More and more VCs are “late stage” or “growth round” and the price of entry for a start-up these days in addition to the $1 billion + market opportunity, the “magical” product, and the seasoned team, is proven traction in the market – currently rated at $100K in monthly recurring revenue for SaaS issuers, ideally with no churn please.  These filters help VCs avoid having to “kiss the frogs” along the way.

Canadian tech companies largely escaped the unicorn hype, given our more subdued early stage funding market.  CB Insights, the most authoritative source for tech financing data every founder should know, counts only one – Kik Interactive (congrats to Ted Livingston for that awesome accomplishment, particularly after the former Blackberry crew tried to shut him down) – in its list of the 188 unicorns minted since the mid-2000s.  In the Canadian market, along with Kik, already IPO’d Shopify will likely be one of the few exceptions – the true unicorn – that proves the rule (of inflated expectations), for this hype cycle anyway.

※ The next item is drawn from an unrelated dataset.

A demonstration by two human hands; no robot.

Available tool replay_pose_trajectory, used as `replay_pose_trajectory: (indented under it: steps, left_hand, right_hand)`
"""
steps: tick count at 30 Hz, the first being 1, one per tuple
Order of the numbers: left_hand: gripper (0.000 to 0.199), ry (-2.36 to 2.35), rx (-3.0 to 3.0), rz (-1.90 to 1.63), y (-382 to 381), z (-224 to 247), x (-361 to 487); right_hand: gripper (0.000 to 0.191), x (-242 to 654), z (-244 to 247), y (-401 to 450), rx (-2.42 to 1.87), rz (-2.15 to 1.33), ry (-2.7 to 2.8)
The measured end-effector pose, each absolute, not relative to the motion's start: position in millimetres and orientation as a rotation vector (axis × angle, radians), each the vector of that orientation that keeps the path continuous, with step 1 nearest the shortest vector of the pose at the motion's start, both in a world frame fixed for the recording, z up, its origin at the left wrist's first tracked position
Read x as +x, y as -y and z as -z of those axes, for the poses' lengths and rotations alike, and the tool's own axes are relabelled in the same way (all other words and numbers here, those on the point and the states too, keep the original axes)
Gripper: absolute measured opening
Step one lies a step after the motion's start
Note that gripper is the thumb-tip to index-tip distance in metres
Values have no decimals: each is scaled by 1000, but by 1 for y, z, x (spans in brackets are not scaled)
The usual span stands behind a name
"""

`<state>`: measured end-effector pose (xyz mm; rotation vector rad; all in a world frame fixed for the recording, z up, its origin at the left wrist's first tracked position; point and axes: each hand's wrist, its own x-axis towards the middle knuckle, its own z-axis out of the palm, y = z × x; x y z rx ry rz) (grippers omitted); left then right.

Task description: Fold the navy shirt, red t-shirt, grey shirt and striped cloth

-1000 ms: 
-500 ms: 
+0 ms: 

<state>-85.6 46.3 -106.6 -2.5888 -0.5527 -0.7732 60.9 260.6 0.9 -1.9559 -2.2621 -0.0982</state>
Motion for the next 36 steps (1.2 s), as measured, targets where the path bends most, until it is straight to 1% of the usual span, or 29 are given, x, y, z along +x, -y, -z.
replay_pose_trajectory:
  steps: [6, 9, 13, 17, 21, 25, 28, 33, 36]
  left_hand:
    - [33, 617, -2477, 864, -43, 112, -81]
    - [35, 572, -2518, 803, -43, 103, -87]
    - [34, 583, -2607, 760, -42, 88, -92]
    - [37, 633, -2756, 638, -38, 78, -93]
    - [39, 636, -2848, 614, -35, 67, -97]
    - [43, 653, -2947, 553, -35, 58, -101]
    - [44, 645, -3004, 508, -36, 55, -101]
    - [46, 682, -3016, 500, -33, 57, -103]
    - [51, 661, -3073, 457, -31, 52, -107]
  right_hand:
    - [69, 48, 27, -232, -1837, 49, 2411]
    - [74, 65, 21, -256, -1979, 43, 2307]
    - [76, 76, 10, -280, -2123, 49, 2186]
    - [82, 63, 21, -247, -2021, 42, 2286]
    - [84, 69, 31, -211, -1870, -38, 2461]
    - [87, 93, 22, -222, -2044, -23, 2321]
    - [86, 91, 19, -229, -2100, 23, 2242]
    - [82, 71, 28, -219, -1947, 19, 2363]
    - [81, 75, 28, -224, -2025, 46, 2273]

What does valuation have to do with cap tables?  In this blog, we’ll explore a few of the more subtle ways they interact.


Size Matters; Smaller Is Better; Less Is More


As Altman observes, the shift of VCs away from irrational exuberance in early stage valuations may actually turn out to be a blessing in disguise.  He observes that

“founders are often surprised about how choosing to raise less helps protect their ownership more than negotiating valuation does.”

But what does he mean? – What he means is that in virtually all cases, founders will likely do better in the long run by taking less money today to launch and grow their businesses.



The first and most obvious reason is that if your business is going to fail, you are better off failing earlier, rather than failing later.  Many Silicon Valley startups burn bonfires of cash pursuing failed ideas before finally throwing in the towel.  Raising less means you can move on sooner, and with more control.  Perhaps not the way you WANT to think about things, but – hey – we’re lawyers.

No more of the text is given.